Instructions to follow
Check each line of the listing below for the string "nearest", and copy the ones that have it.

Given data Block Start

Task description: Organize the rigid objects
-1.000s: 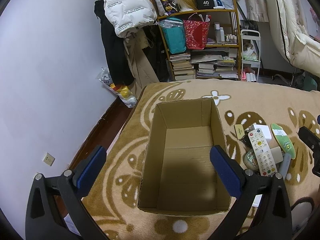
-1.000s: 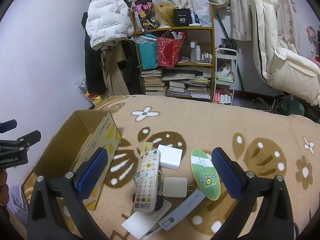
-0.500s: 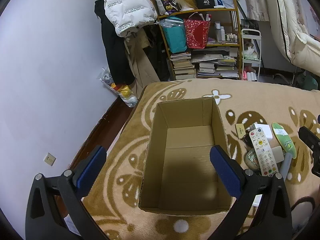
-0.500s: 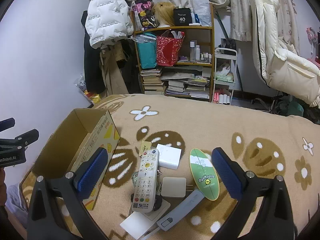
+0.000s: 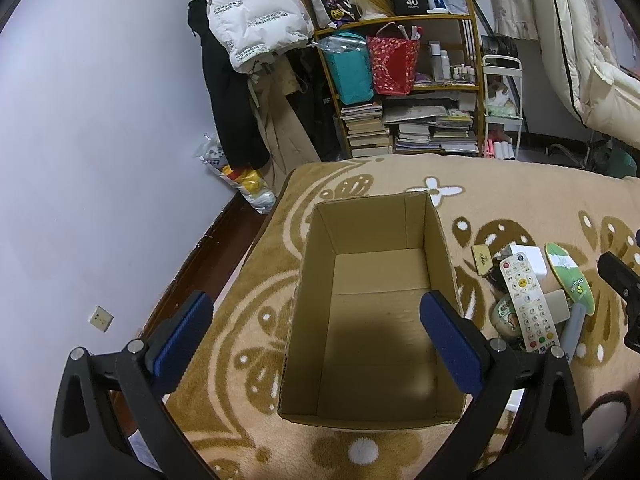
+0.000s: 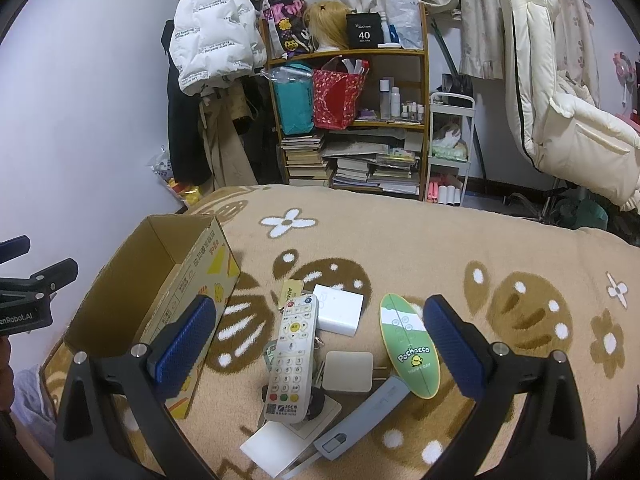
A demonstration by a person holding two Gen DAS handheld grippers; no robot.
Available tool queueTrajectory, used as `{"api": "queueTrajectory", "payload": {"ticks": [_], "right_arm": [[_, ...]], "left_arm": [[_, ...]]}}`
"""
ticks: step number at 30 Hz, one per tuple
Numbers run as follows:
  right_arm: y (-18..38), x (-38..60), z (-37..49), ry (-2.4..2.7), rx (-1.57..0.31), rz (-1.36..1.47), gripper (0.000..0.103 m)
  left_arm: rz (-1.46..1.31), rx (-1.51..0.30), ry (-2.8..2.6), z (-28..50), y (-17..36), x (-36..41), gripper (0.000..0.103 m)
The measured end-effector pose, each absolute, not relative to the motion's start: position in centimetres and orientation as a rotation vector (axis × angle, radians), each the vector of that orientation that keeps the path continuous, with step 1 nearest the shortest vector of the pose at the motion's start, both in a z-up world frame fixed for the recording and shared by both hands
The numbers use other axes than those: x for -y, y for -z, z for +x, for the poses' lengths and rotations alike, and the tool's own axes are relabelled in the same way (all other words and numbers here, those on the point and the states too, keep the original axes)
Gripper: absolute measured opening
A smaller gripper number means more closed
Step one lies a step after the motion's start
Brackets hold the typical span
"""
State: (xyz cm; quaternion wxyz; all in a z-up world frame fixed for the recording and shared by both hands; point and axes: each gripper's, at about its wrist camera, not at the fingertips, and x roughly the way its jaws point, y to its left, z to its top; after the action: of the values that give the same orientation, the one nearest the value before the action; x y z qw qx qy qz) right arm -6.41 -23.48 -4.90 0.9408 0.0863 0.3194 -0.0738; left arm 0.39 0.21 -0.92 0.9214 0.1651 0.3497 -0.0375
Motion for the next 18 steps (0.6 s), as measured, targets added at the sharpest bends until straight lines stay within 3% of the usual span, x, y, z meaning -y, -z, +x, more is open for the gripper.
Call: {"api": "queueTrajectory", "payload": {"ticks": [18], "right_arm": [[5.13,23.64,-6.41,0.15,-0.652,0.18,0.103]], "left_arm": [[0.344,-0.725,0.077,0.34,0.79,0.06,0.102]]}}
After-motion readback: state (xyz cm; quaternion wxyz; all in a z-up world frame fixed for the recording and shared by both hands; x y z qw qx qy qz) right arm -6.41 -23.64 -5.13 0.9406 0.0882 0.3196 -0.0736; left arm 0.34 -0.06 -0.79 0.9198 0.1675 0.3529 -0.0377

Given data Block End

Task output
The measured end-effector pose, each absolute, not relative to the motion's start: position in centimetres and orientation as a rotation vector (axis × angle, radians), each the vector of that orientation that keeps the path continuous, with step 1 nearest the shortest vector of the pose at the motion's start, both in a z-up world frame fixed for the recording and shared by both hands
State: (xyz cm; quaternion wxyz; all in a z-up world frame fixed for the recording and shared by both hands; point and axes: each gripper's, at about its wrist camera, not at the fingertips, and x roughly the way its jaws point, y to its left, z to its top; after the action: of the values that give the same orientation, the one nearest the value before the action; x y z qw qx qy qz) right arm -6.41 -23.48 -4.90 0.9408 0.0863 0.3194 -0.0738; left arm 0.39 0.21 -0.92 0.9214 0.1651 0.3497 -0.0375

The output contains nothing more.